Zoonotic viruses represent a major global health challenge. Climate change, growing populations, and increased travel bring humans into closer contact with animal vectors that carry infectious diseases. In Europe, this is especially evident with arthropod-borne (arbo)viruses. Warmer Mediterranean climates have allowed tropical mosquito-borne viruses to become endemic and they now threaten to spread further north. At the same time, milder climates in Northern Europe extend the season of tick activity, creating more opportunities for tick-borne viruses to circulate. To address these growing risks, new strategies against arboviruses are needed, beginning with a better understanding of how viruses such as tick-borne encephalitis virus (TBEV) replicate in their hosts.
The interactions between the RNA that carries the genetic information of RNA viruses and their hosts have long been underestimated. Yet a central question remains: how can a molecule so fragile as viral RNA adapt to the constantly changing environments in which it replicates—shifts in temperature and cellular conditions—throughout infection? For neurotropic Orthoflaviviruses such as TBEV, this challenge is especially striking. The virus must adapt to dramatic changes: from a dormant tick that overwinters and becomes active at mild temperatures, to about 34 °C during tick feeding, and finally to 37 °C in humans. Within this cycle, TBEV first replicates in the tick midgut, then spreads to the salivary glands for transmission. Once the female tick bites, TBEV infects skin cells at the feeding site, spreads through the body via immune cells, and eventually reaches the central nervous system, where it can cause severe disease.

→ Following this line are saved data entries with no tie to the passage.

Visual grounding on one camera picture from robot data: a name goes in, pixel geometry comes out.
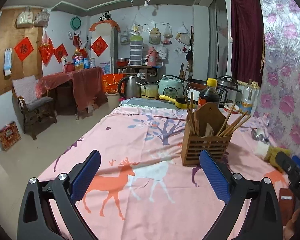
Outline mint green rice cooker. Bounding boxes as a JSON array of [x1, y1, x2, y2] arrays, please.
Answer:
[[158, 75, 184, 99]]

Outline stacked grey steamer containers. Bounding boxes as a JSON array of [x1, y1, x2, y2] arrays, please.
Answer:
[[129, 35, 143, 66]]

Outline red gift box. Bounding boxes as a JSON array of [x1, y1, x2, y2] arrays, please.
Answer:
[[102, 73, 126, 94]]

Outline stainless electric kettle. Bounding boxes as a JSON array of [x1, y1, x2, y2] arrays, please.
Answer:
[[117, 75, 141, 99]]

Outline brown plush toy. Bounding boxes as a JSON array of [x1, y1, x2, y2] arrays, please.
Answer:
[[253, 141, 291, 173]]

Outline green round plate on wall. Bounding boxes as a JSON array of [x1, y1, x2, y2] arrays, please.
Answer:
[[70, 16, 82, 31]]

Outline soy sauce bottle yellow cap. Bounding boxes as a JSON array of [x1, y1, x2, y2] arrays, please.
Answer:
[[198, 78, 219, 108]]

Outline wooden armchair grey cushion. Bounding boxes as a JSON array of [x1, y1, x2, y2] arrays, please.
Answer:
[[12, 75, 57, 140]]

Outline white refrigerator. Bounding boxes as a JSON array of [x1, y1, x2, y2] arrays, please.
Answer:
[[89, 20, 120, 74]]

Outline pink thermos jug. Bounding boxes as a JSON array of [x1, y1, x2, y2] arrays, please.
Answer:
[[147, 47, 159, 67]]

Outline red covered side table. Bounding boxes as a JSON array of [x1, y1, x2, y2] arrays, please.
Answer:
[[36, 67, 106, 112]]

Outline red box on floor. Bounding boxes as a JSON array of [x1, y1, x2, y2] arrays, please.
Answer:
[[0, 121, 21, 151]]

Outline brown wooden chopstick holder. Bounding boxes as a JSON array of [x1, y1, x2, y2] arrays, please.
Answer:
[[181, 102, 232, 166]]

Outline steel pot with lid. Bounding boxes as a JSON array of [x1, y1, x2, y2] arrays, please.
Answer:
[[137, 81, 159, 100]]

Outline cooking oil bottle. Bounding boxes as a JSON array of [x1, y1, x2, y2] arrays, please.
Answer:
[[72, 49, 84, 70]]

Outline yellow pan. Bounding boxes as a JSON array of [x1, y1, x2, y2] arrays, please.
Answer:
[[159, 95, 198, 109]]

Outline clear plastic bottle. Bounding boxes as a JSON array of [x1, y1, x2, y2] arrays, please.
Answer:
[[240, 79, 259, 115]]

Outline black pressure cooker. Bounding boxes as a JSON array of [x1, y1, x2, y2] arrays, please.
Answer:
[[216, 75, 242, 108]]

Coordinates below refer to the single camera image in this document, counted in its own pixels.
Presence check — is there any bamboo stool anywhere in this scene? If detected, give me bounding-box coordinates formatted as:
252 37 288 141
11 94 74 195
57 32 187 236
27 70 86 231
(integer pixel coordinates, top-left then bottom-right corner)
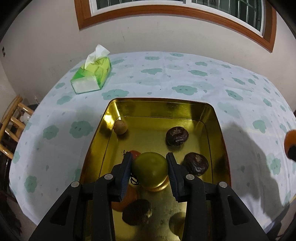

To investigate these processes, we studied TBEV RNA from three complementary perspectives in relevant models: (1) its interactome, to identify interacting host proteins involved in viral replication, (2) its structure, to understand its shape and interactions with the host, and (3) its sequence adaptation to pinpoint regions under different selective pressures. We compared two immune cell models in which TBEV replication may be restricted: one monocytic cell line derived from circulating blood cells and one microglial cell line derived from the central nervous system, and also included a neuronal cell line, in which TBEV replicates efficiently. For comparison to human cells, we used whole female ticks collected in the wild.